*Aim of the task:* What lines in the listing below hold the string "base"? Please copy them out.

*Provided records:*
● ● ● ● ●
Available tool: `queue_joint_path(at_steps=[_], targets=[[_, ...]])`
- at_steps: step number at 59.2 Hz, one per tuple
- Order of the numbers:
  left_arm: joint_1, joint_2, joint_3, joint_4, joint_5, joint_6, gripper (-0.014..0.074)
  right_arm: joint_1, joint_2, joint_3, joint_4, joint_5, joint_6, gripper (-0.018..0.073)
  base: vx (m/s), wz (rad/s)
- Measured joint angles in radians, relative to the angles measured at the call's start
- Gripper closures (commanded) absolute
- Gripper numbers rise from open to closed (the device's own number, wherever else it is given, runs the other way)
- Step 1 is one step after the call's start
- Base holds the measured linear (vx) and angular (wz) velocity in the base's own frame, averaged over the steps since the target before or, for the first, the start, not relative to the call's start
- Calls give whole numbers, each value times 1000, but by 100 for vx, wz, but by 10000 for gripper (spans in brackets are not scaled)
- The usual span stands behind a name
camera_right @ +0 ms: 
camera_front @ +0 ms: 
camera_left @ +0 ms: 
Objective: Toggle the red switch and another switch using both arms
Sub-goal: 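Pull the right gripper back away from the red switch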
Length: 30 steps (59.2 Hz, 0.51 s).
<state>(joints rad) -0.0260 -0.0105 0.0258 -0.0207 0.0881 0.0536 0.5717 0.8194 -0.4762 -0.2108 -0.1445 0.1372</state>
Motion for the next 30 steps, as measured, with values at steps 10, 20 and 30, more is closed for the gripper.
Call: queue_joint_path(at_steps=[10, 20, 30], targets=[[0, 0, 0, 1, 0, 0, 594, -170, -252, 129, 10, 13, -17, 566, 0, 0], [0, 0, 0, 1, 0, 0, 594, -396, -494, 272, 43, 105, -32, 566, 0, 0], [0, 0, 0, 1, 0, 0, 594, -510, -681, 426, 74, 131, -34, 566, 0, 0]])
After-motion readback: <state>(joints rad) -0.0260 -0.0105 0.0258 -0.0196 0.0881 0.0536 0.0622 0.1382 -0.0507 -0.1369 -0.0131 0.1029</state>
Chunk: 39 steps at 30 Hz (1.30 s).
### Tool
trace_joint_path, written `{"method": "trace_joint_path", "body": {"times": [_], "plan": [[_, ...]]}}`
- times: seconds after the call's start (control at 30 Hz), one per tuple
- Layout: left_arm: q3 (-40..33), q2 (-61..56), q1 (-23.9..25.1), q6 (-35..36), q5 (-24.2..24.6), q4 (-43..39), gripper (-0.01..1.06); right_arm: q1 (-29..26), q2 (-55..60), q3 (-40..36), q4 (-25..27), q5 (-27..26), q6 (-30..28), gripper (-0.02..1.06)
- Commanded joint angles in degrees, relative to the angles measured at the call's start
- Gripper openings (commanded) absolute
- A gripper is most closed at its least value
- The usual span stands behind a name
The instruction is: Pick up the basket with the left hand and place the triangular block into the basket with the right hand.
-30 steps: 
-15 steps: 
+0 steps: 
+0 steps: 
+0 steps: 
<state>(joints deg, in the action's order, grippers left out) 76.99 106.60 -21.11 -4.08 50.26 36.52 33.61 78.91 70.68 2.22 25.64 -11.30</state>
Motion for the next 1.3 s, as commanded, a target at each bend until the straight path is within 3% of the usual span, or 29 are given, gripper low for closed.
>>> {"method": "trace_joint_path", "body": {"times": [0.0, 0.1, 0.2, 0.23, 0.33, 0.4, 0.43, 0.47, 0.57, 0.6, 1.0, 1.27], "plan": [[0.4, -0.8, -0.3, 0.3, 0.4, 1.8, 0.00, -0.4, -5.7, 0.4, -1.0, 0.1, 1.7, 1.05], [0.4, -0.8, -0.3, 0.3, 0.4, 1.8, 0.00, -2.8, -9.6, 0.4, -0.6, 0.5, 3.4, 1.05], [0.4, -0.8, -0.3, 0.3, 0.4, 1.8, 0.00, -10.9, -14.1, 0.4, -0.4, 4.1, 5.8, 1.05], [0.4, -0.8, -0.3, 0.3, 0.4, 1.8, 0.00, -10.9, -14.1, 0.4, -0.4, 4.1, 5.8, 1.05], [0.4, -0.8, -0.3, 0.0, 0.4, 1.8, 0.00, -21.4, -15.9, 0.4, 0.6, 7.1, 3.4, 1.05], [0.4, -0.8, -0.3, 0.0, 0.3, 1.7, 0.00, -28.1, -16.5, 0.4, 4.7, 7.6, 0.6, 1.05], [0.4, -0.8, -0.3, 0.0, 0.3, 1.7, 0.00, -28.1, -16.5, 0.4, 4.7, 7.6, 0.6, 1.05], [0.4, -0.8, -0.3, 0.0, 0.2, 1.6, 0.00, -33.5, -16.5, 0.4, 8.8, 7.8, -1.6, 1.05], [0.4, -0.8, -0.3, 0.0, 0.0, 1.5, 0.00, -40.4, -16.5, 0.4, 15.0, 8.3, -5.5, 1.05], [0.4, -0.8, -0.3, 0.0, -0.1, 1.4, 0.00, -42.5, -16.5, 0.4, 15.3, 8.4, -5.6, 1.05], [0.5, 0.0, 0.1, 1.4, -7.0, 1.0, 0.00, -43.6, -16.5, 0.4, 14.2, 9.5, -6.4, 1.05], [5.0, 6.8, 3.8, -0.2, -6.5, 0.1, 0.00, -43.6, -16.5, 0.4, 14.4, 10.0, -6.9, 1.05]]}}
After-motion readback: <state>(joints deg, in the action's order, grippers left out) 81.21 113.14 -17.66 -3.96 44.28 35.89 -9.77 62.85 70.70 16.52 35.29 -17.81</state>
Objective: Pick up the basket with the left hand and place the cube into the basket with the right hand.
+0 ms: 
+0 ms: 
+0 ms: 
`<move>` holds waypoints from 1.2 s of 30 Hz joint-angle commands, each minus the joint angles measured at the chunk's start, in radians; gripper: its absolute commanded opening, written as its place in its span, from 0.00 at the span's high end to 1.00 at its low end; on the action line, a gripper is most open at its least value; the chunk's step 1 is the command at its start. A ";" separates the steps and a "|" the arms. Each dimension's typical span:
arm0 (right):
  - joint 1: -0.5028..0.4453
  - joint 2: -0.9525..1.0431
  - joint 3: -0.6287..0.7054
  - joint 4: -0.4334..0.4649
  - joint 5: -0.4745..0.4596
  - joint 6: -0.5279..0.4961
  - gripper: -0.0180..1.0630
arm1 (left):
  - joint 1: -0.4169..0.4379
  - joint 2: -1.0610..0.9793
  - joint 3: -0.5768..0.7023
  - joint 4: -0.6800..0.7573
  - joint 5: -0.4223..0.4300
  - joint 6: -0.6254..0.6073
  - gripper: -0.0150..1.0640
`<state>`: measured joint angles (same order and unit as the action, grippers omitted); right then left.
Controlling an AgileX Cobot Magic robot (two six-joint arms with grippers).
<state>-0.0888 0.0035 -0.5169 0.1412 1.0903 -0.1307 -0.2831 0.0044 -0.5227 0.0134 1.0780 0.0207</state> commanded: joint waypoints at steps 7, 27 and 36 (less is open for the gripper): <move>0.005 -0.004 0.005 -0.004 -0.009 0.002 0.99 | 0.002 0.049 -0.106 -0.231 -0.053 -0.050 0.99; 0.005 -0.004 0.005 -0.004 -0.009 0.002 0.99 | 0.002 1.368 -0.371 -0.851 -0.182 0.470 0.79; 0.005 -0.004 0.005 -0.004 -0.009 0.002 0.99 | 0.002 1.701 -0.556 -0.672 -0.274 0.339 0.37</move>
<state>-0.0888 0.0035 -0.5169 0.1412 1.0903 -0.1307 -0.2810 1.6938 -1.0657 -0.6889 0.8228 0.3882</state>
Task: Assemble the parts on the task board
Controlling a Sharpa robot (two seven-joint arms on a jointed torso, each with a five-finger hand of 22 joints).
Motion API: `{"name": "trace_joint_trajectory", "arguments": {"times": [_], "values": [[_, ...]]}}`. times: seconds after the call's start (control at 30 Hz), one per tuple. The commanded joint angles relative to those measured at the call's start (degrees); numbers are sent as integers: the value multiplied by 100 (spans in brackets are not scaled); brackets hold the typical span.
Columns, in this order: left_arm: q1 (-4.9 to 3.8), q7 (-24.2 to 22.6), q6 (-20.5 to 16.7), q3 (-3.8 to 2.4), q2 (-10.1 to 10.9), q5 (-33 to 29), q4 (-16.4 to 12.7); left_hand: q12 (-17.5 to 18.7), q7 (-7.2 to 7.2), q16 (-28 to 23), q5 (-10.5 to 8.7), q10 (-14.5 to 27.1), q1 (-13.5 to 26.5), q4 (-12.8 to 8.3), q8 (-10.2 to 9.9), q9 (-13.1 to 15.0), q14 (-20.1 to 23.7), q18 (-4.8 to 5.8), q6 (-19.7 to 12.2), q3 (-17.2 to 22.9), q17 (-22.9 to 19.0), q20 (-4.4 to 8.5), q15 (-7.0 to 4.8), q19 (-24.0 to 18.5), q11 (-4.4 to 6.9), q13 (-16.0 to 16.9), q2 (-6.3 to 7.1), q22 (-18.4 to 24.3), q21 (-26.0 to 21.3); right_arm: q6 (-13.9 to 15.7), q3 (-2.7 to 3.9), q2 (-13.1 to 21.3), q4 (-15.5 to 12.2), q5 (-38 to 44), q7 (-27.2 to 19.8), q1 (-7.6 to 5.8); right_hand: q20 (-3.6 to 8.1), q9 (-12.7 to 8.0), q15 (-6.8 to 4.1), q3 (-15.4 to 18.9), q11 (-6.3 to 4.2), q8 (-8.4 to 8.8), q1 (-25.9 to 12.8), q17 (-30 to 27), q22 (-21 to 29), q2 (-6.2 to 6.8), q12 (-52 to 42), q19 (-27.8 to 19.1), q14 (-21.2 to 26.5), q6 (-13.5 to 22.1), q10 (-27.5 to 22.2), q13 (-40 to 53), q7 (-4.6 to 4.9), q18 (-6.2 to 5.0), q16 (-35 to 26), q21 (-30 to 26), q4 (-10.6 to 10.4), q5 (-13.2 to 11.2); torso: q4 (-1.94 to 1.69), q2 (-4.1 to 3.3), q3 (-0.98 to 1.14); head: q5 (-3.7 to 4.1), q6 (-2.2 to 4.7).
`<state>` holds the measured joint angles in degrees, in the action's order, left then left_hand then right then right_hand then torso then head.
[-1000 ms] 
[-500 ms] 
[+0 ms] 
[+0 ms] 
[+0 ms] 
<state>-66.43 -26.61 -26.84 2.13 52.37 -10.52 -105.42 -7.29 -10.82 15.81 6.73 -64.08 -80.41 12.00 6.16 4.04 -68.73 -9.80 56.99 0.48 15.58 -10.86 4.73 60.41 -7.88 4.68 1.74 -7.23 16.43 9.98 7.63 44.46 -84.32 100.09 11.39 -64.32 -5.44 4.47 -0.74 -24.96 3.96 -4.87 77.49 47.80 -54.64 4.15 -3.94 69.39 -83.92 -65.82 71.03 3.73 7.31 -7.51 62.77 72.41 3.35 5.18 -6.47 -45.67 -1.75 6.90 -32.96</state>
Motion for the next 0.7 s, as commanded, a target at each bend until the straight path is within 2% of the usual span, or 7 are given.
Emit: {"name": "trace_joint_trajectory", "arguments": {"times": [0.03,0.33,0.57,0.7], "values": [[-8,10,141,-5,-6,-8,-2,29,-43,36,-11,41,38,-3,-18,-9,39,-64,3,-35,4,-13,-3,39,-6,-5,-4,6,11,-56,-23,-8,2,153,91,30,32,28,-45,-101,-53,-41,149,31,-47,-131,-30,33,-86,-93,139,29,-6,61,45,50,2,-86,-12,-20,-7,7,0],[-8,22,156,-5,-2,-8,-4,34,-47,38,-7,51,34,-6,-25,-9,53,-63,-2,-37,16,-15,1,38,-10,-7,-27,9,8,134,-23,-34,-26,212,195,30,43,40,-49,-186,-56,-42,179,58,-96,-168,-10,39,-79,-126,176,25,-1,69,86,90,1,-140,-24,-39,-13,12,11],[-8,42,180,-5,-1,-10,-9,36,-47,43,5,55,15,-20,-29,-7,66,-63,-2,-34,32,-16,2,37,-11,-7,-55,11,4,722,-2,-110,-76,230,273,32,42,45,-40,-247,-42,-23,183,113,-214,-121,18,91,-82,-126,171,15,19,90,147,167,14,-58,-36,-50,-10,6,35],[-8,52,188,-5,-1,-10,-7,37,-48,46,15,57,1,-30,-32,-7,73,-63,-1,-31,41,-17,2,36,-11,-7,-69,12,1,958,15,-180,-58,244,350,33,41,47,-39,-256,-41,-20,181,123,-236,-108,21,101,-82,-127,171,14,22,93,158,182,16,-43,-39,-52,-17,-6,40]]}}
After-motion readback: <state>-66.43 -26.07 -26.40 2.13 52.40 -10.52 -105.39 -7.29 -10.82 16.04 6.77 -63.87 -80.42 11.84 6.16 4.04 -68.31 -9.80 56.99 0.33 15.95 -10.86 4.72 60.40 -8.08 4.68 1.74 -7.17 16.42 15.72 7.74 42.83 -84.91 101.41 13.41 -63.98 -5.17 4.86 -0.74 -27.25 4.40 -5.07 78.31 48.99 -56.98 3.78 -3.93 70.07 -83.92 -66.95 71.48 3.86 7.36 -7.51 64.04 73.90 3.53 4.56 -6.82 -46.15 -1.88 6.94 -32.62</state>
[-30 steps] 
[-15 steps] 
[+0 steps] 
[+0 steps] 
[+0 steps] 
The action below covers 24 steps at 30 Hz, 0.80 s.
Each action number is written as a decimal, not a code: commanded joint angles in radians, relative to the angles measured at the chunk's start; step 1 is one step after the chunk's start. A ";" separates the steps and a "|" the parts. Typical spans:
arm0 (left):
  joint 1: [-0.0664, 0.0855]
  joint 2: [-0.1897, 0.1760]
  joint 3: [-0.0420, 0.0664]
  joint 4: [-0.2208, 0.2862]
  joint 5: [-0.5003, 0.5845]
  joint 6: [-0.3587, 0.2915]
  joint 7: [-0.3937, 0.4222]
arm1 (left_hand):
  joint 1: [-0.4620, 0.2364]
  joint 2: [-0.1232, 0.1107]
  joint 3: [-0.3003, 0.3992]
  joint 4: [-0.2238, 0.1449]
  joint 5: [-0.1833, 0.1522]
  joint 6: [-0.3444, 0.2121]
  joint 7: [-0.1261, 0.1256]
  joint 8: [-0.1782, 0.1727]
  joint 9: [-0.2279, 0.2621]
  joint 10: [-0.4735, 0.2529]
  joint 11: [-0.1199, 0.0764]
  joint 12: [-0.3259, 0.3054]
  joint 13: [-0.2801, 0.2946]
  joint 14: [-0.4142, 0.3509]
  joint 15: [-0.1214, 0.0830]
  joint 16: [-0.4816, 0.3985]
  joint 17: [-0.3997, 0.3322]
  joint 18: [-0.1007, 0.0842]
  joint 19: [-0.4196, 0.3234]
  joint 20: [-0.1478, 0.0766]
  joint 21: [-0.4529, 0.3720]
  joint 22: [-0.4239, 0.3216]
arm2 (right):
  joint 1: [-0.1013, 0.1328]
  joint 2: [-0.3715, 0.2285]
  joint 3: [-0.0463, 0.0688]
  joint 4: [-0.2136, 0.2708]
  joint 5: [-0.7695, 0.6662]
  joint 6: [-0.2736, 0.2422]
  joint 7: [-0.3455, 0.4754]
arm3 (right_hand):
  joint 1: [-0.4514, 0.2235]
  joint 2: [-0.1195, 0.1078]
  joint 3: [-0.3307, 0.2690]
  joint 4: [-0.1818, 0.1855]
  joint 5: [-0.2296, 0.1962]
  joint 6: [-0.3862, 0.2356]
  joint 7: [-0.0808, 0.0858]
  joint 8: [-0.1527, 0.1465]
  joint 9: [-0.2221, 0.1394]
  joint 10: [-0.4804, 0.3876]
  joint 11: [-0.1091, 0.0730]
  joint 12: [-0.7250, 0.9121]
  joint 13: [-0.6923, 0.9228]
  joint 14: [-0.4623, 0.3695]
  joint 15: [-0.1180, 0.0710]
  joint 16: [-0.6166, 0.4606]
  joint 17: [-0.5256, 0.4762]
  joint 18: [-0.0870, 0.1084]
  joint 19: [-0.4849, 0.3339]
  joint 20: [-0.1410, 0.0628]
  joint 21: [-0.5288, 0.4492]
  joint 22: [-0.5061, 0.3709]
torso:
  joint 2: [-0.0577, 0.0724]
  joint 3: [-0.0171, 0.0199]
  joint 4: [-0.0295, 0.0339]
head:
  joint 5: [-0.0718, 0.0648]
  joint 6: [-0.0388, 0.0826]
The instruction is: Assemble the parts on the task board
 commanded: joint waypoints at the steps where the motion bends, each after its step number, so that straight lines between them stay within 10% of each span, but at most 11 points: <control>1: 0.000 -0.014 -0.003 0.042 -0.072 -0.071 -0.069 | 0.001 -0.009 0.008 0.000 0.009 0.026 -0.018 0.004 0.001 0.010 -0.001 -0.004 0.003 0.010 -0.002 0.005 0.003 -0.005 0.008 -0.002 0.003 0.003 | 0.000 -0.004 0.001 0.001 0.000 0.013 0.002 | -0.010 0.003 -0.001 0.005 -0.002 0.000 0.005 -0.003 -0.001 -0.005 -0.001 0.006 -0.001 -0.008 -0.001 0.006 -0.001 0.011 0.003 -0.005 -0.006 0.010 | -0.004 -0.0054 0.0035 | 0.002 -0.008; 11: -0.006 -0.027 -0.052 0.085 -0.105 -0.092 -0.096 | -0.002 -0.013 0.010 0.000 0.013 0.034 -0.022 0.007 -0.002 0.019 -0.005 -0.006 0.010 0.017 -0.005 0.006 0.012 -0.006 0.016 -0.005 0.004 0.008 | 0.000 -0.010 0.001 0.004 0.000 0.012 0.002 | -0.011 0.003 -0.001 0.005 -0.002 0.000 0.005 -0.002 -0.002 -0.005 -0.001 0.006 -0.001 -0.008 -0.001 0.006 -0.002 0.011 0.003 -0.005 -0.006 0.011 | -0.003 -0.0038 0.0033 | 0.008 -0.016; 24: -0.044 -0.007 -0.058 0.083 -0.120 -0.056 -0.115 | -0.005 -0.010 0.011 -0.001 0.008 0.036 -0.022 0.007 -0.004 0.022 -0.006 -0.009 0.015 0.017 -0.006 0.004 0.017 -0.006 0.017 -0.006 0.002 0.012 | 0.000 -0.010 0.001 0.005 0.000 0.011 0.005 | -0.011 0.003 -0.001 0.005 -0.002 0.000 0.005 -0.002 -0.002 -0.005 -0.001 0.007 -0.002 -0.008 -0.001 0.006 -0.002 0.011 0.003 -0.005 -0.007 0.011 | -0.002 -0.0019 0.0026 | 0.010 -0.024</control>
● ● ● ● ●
*Reply to the exercise:*
  base: vx (m/s), wz (rad/s)
- Base holds the measured linear (vx) and angular (wz) velocity in the base's own frame, averaged over the steps since the target before or, for the first, the start, not relative to the call's start

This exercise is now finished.